🤖 AI Summary
Data untrustworthiness in large-scale healthcare systems impedes clinical deployment of AI. Method: This study pilots a trustworthy AI implementation framework at Shriners Children’s, migrating its research data warehouse to OMOP CDM v5.4 and FHIR standards; building a Python-based data quality assessment tool on Microsoft Fabric; deeply integrating the METRIC trustworthy AI framework into multi-center clinical data quality evaluation; and extending OHDsi’s Data Quality Dashboard (DQD) for Python compatibility. A novel “systematic standardization + scenario-specific customization” hybrid AI implementation strategy is proposed. Contribution/Results: The framework enables cross-center data standardization and real-time quality monitoring, significantly improving data completeness, timeliness, and distributional consistency. It delivers a reproducible, governable pathway for deploying trustworthy AI in clinical use cases—exemplified by craniofacial microanomaly detection.
📝 Abstract
The rapid growth of Artificial Intelligence (AI) in healthcare has sparked interest in Trustworthy AI and AI Implementation Science, both of which are essential for accelerating clinical adoption. However, strict regulations, gaps between research and clinical settings, and challenges in evaluating AI systems continue to hinder real-world implementation. This study presents an AI implementation case study within Shriners Childrens (SC), a large multisite pediatric system, showcasing the modernization of SCs Research Data Warehouse (RDW) to OMOP CDM v5.4 within a secure Microsoft Fabric environment. We introduce a Python-based data quality assessment tool compatible with SCs infrastructure, extending OHDsi's R/Java-based Data Quality Dashboard (DQD) and integrating Trustworthy AI principles using the METRIC framework. This extension enhances data quality evaluation by addressing informative missingness, redundancy, timeliness, and distributional consistency.
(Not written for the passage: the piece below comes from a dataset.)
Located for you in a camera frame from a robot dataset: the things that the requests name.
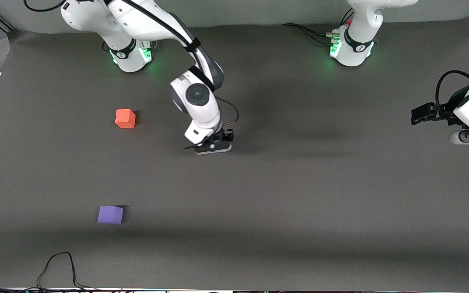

We also compare systematic and case-specific AI implementation strategies for Craniofacial Microsomia (CFM) using the FHIR standard. Our contributions include a real-world evaluation of AI implementations, integration of Trustworthy AI principles into data quality assessment, and insights into hybrid implementation strategies that blend systematic infrastructure with use-case-driven approaches to advance AI in healthcare.